Tagué: crane de chevreuil
Hanami au village
Cette année encore, ce dimanche les habitants du hameau se sont retrouvés pour faire un hanami: un grand pique nique, sous les fleurs des cerisiers.

Il faisait beau. Les cerisiers en fleurs étaient de toute beauté.

On se groupe par quartier ourinpo, soit un groupe de dix ou douze maisons. C’est le chef de rinpo de l’année qui arrange les boissons, thé, bière, shochu et les bentôs.
La maison de retraite amène une camionnée de vieillards, on les pose délicatement sur des chaises, ils sont bien, là, sous le doux soleil, et avec les employés ils entonnent des chansons d’enfants.
Monsieur K, conseiller municipal, prend sa retraite cette année. Il vient nous présenter son remplaçant, lequel; il faut remarquer, porte un costume trois pièces.

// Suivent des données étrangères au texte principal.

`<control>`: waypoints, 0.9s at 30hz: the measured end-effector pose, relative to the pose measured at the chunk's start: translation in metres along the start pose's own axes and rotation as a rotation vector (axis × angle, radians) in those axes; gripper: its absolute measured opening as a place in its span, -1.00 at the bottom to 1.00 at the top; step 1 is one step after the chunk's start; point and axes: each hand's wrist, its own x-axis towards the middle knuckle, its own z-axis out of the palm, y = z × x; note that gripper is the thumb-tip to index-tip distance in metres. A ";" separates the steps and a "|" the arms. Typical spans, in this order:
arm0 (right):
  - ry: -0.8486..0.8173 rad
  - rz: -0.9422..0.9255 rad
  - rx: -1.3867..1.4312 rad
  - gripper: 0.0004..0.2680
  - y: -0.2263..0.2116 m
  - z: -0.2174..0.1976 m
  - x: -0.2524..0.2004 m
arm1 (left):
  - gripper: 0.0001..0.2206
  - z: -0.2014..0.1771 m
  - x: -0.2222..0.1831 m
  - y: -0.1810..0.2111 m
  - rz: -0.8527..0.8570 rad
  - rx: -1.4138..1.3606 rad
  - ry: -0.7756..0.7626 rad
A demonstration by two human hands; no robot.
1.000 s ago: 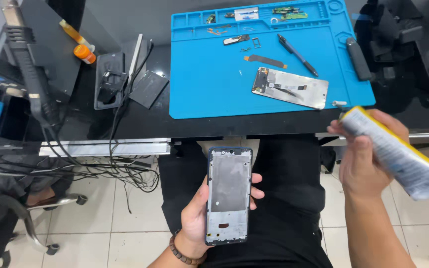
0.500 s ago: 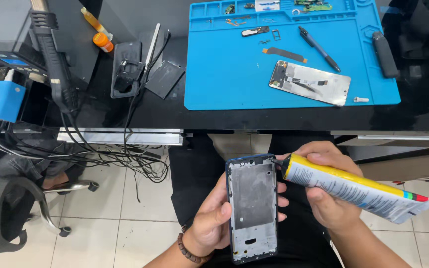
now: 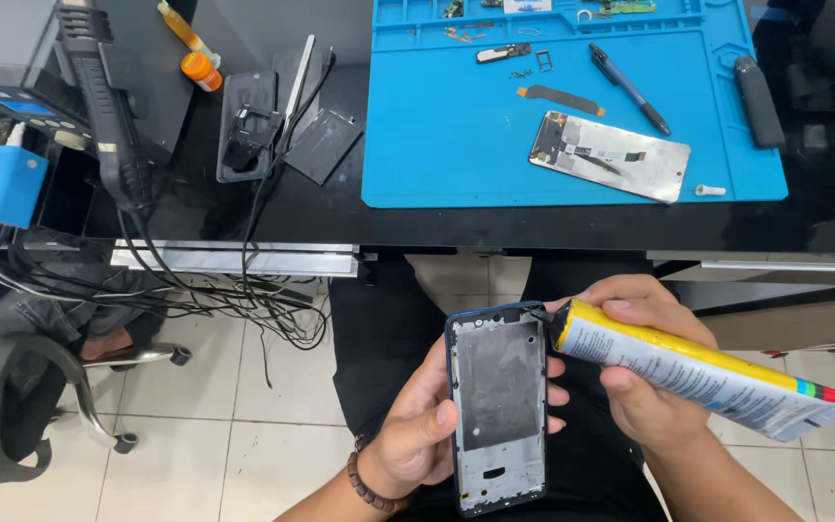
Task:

Sur la pelouse on déploie une grosse moquette et puis zouh des tables basses, quelques bancs, et c’est parti. Oh le bentô est magnifique! C’est un bentô à trois mille yens ça !

La bière se boit toute seule.
On parle de tout ou presque, du nom de la nouvelle ère, du manyoushu, ce recueil de poèmes du 8è siècle qui l’a inspiré, et du nouveau projet du voisin, avec ses plantations de vigne.

Ceux qui ont été malades parlent des opérations qu’ils ont subies. On s’attarde aussi sur les événements récents du village. L’installation d’une nouvelle famille.
Les enfants jouent. Ils découvrent dans un fossé le squelette d’un chevreuil. Ils ramassent les os, et les installent sur les branches d’un arbre. Un crâne, quelques tibias. Intéressant de voir comment cela amuse les enfants.
Le matin j’avais préparé des crêpes, elles reçoivent bon accueil, c’est un dessert bienvenu.

Une fois les bentôs terminés on s’en va butiner d’une table à l’autre, pour discuter avec les autres quartiers. On sort les bouteilles de shochu, cet alcool de patate douce. Les hommes et les femmes forment des groupes séparés.
Je fais la connaissance du petit fils de monsieur O, il a un an et est très mignon.
Un voisin qui travaillait pour une société de chemins de fer avoue; après des verres de shochu, avoir fait monter une jeune femme une fois dans sa locomotive. Il travaillait alors dans le fret. C’est génial!
Bien sûr tout le monde a ses soucis, petits et grands, mais sous les fleurs de cerisiers, on les oublie et on passe tous un excellent moment.

J’apprécie ce savoir vivre, ce savoir vivre ensemble que m’enseignent les voisins, dans leur grande générosité.
Un crâne de chevreuil et rêveries
Ce matin je vais faire un petit tour, histoire de faire une pause dans mon travail sur ordinateur. Je marche au pied de notre petite montagne … aperçois une forme blanche.
Après vérification en effet c’est bel et bien le crâne d’un chevreuil. C’est juste au bord de la route, mais dissimulé dans la végétation.
Il est très beau et serait un magnifique ajout au pare-choc de notre camion.
Quelques réflexions s’invitent. Attention, ça va délirer sec.
Ces os blanchis par la pluie et le temps sont l’empreinte minéralisée des animaux sauvages. Ils vivent autour de nous dans le même espace, mais pas dans les mêmes zones horaires. Je suis diurne. mais les chevreuils sont plutot actifs la nuit. C’est au crépuscule qu’ils s’approchent du village et pénètrent les potagers, alors que tout le village est devant sa TV, son ordinateur ou sa playstation. On peut donc penser à des mondes parallèles qui se superposent, et rarement se croisent.
Les ossements sont une sorte d’empreinte permanente qui est indépendante du temps. C’est comme si l’animal, une fois mort, devenait visible dans notre monde à nous (dans notre zone horarire).
Une autre réflexion, c’est que je ne trouve presque jamais de squelettes entiers. Par quels phénomenes les os disparaissent et se séparent les uns des autres. Il y a-t-il une force magique en action ?
Troisième réflexion, c’est que si j’avais une tonne de temps, si j’étais au chômage, je prendrais la peine de ramasser tous les cadavres d’animaux que nous trouvons souvent aux bords des routes pour leur offrir une sépulture chrétienne digne de ce nom dans la montagne. Je sais que la religion chrétienne est homo-centrique et qu’elle ne s’interesse que très peu à la chose animale. C’est là une grave lacune et j’y remédierais ainsi à ma facon.
Ces sujets sont -au moins pour moi- tout à fait passionnants et si j’en ai la force je les développerai dans un futur projet de bande dessinée. Intitulée Histoires Naturelles.